Since it is already in liquid form, it does not need to be dissolved for application unlike powdered lecithin. Mixtures with high-fat contents are emulsified or stabilized by adding liquid lecithin. This form is used in the following ways:

 

  • Confectionery and Edible Items: Combines fat content of chocolate/confectionery items, enhances stability, and prolongs shelf-life.
  • Pharmaceutical Industry: For stabilizing creams, skin lotions, and ointments.
  • Cosmetics: Acts as an antioxidant, dispersing agent for pigments, and locks moisture.
  • Beverages: Facilitates the dispersion of fats, improving stability and viscosity. Modified lecithin available for water-based beverages.

Powder

Fully dissolving powdered lecithin is vital to avoiding clumps or unpleasant texture in the mixture.

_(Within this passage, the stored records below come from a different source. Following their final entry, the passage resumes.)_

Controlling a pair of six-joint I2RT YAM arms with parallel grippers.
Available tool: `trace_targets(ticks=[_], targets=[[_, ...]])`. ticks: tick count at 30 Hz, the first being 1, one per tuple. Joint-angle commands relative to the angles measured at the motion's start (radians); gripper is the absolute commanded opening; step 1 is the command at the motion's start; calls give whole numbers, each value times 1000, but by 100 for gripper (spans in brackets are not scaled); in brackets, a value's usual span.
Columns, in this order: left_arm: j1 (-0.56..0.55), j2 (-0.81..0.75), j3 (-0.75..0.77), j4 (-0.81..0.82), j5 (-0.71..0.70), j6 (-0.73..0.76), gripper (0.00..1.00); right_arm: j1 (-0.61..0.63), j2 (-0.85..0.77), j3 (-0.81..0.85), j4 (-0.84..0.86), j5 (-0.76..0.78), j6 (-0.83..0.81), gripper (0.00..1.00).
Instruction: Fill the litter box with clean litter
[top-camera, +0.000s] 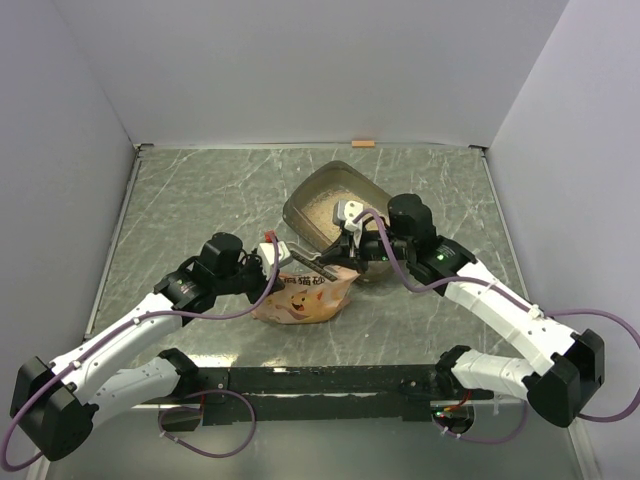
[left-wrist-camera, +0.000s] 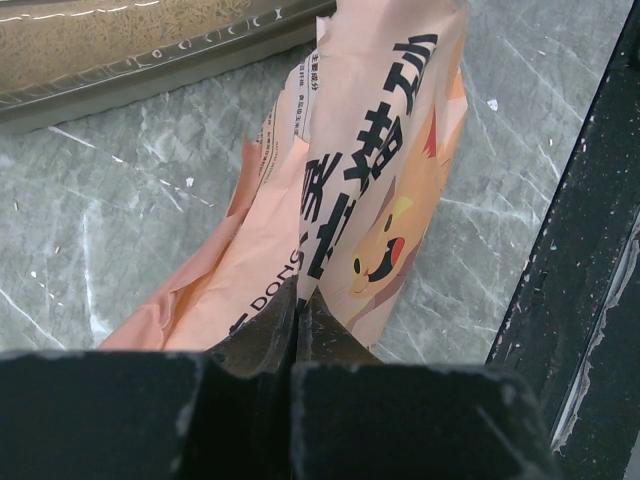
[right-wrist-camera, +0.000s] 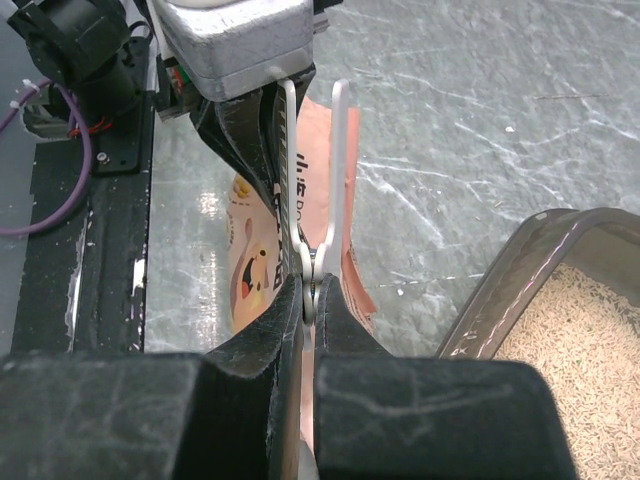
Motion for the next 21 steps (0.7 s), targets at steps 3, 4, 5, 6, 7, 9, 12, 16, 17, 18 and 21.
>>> trace_targets(ticks=[3, 4, 5, 6, 7, 9, 12, 16, 17, 18, 21], targets=[[1, -8, 28, 48, 2, -19, 4, -4, -42, 13, 36, -46, 2, 0], [1, -8, 31, 46, 0, -19, 4, -4, -42, 16, 33, -49, 0, 0], [1, -8, 30, 44, -1, -17, 4, -5, -42, 16, 28, -49, 3, 0], [1, -10, 31, 44, -4, -17, 3, -4, -42, 18, 27, -48, 8, 0], [1, -10, 30, 46, -6, -19, 3, -4, -42, 15, 25, -47, 9, 0], [1, -16, 29, 46, -3, -20, 3, -4, -42, 5, 33, -44, 11, 0], [1, -20, 28, 49, -3, -20, 4, -4, -42, -24, 51, -37, 12, 0], [1, -16, 31, 46, -4, -20, 3, -4, -2, -21, 16, -18, -10, 0], [1, -16, 31, 46, -4, -22, 3, -4, 6, -21, 8, -11, -23, 0], [1, -16, 33, 44, -3, -22, 3, -2, 13, -21, -1, -9, -30, 0], [1, -19, 34, 43, -7, -22, 4, -4, 29, -16, -45, 11, -69, 0]])
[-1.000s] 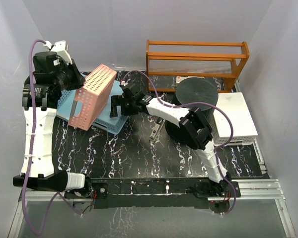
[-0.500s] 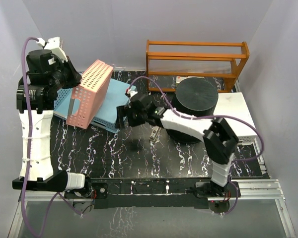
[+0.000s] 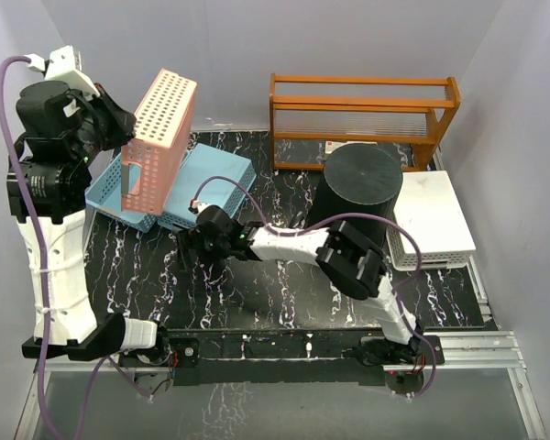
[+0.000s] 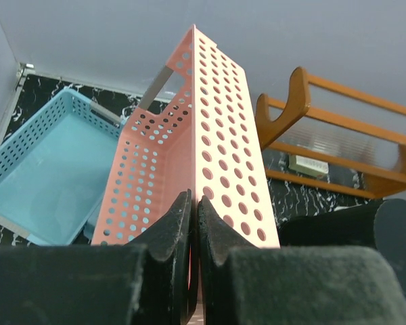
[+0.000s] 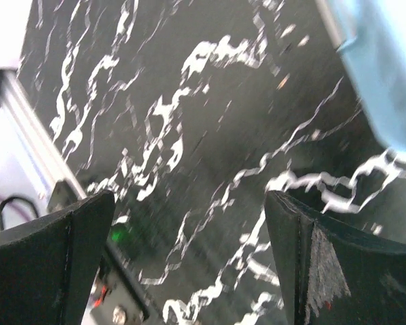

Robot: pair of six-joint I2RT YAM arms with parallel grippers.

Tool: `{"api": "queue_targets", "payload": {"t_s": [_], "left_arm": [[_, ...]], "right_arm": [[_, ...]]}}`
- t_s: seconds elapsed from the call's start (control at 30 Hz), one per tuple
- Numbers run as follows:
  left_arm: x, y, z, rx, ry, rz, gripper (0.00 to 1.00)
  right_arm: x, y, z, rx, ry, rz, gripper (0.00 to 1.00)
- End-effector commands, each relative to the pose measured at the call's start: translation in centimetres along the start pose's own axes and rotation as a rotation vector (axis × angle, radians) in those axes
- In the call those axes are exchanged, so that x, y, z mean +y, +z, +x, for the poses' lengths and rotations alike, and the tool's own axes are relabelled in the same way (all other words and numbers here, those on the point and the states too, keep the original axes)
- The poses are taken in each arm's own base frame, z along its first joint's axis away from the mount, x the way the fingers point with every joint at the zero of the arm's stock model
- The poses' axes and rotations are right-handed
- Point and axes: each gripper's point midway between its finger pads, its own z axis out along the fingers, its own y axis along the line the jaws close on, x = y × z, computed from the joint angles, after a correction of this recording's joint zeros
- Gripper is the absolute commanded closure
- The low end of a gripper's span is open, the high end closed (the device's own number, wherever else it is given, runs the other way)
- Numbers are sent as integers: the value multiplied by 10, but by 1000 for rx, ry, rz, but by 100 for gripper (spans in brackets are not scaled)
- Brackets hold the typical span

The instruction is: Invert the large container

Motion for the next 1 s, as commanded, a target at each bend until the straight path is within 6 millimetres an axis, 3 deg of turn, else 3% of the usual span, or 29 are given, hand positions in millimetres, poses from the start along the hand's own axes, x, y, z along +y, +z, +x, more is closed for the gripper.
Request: {"api": "queue_targets", "payload": {"t_s": [0.0, 0.13, 0.23, 0.37, 0.5, 0.63, 0.7, 0.83, 0.97], "left_arm": [[-9, -27, -28, -119, -17, 33, 100], [-7, -28, -23, -109, -27, 28, 100], [-11, -25, -20, -97, -30, 50, 100], [-19, -18, -12, -77, -22, 106, 100], [-21, -9, 2, -38, -30, 126, 100], [-26, -4, 14, 0, -38, 166, 100], [-29, -1, 23, 33, -45, 192, 100], [-37, 1, 43, 99, -64, 249, 100], [-56, -4, 68, 168, -139, 384, 100]], "right_arm": [[-13, 9, -75, -164, -14, 44, 8], [-54, 15, -114, -217, 28, 116, 8], [-64, 11, -131, -231, 23, 152, 8], [-70, -9, -135, -229, 29, 235, 8], [-47, -47, -121, -200, 15, 178, 8], [-16, -116, -98, -225, -23, 120, 8], [-3, -165, -90, -273, -53, 129, 7], [-29, -251, -73, -352, -60, 328, 6], [-41, -340, -76, -472, -76, 498, 4]]}}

Powdered lecithin is typically used in the following ways:

  • Dietary Supplements:  Improves stability and protection against oxidation.
  • Food: Stabilizes bread formation and enhances the texture of multiple dressings, sauces, and chewing gums.
  • Capsules and tablets: Works as a release agent for capsules and as a dispersing agent in tablets.
  • Nut-Butters and Margarines: Reduces stickiness and provides even dispersion of ingredients.